Of course, being creative and artful is the job of all public relations firms and advertising agencies. This time of year provides them with an opportunity to demonstrate, through their gifts and packaging, how innovative they can be.

Natalie Perkins, president of Trone Advertising, said at holiday time her firm's creativity is expressed through the greeting cards it sends.

"As an agency, we're going to design our own," she said. "They're not store bought."

Perkins said the agency has a competition each year to see who, among the 35 members of the firm's creative department, can design the best holiday card.

The winning card, which department members voted for, is now in production.

"We send (the cards) to clients, new business prospects and families," Perkins said. "It's a fun thing."

Keeping up the tradition

Perkins also said the agency has a tradition of purchasing handmade ornaments for its clients. The ornaments, called "friendship balls," are purchased through Morning Star Gallery of Greensboro.

The agency has been giving out the ornaments for about 10 years, with the balls slightly different from year to year. Long-term clients have a whole tree of them, Perkins said.

What about clients who may not have a tree or celebrate Christmas? "We ran it by some of our Jewish clients," Perkins said. "They thought (the ornaments) were beautifully done."

"They're not as much 'Christmassy' as holiday," she said, adding that the balls look just as pretty displayed in a glass bowl.

Beauty is also the watchword at Sealy Inc.

Ron Jones, chairman and CEO of the Archdale-based bedding corporation, said he and his wife, Linda received a Christopher Radko ornament a few years ago.

"People who get one usually start a collection," Jones said of the high-end glass ornaments.

The couple liked their Radkos so much, they decided they'd be perfect gifts for Sealy's clients.

He said that since most of the company's clients are men, the ornaments are a nice way to give a gift that spouses could also appreciate.

Jones said that Sealy will give a mini-collection of four small Radkos to 50 clients this year.

"We wanted to give gifts that would be unusual and appreciated and treasured vs. tossed away," Jones said.

Government rules

For some companies, giving an expensive holiday gift is not an option.

General Dynamics Advanced Technology Systems (ATS) conducts about a third of its business with the government, which means the company has to follow government rules.

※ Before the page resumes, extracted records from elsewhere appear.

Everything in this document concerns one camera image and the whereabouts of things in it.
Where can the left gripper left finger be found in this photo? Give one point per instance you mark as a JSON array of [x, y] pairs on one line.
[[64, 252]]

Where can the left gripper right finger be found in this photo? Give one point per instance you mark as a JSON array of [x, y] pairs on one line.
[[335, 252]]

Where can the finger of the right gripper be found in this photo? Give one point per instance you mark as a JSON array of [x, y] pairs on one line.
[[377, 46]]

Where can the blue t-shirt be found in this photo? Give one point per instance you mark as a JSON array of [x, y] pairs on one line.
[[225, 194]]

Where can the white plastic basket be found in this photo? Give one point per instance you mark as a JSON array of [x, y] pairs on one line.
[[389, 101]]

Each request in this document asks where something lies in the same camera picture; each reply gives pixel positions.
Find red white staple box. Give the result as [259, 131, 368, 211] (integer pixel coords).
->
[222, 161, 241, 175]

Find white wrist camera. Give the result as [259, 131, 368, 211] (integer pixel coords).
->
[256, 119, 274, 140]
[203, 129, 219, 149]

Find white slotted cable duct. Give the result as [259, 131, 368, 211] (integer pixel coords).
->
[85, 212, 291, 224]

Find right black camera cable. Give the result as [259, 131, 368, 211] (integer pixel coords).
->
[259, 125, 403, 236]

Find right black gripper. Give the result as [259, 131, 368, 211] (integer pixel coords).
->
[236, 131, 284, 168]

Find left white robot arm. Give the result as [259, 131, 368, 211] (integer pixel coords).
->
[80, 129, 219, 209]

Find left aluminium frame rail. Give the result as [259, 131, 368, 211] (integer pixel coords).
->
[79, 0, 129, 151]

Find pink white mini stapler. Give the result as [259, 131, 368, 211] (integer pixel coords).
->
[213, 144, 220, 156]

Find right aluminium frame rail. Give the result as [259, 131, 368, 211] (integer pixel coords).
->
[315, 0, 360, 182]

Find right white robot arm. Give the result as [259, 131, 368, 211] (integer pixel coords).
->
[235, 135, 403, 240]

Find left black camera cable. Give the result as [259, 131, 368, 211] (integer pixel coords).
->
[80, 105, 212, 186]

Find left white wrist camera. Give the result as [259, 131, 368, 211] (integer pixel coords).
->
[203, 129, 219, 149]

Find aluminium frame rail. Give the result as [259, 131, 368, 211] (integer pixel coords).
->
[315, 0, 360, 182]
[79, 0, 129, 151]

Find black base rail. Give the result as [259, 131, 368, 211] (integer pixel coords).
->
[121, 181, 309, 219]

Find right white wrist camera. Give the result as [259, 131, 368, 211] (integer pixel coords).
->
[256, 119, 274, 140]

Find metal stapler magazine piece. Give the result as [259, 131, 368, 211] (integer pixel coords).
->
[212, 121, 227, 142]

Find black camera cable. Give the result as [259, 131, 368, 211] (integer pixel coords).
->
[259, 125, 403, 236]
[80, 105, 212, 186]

"There are a lot of regulations that prohibit government employees from accepting gifts," said Debbie Whited, general counsel for the Greensboro-based company. "We abide by those regulations and don't give gifts to government customers."

On the commercial side of the business, though, it's a different story. To nongovernment customers, the company may send out baskets of cheese or smoked salmon.

The company doesn't send out a lot of baskets, though, since most of the company's significant business is with a small number of customers.

Konica, a Whitsett-based manufacturer of photographic paper, has pretty much the same philosophy.

Angela Burgess, executive assistant to the president, said the company gives out just a handful of "goodie baskets" to clients each year.

However, the company does send out a lot of holiday cards -- about 1,000 in all.

At Bouvier Kelly Inc., a Greensboro-based advertising and public relations firm, staffers are getting this year's gift ready.

Last year, the company sent out a monogrammed leather portfolio, said Lou Bouvier, president.

He described this year's gift in detail, calling it a functional item that people could use personally or for their company.

Ten minutes later, though, public relations director Kristen Krebs called to ask that this story not reveal exactly what the gift will be. Krebs thought that the story might be published before the agency was able to send out the gifts and that the surprise might be ruined.

But no need to worry -- Bouvier Kelly's corporate gift is one piece of holiday news that Triad Business News is happy to keep under wraps.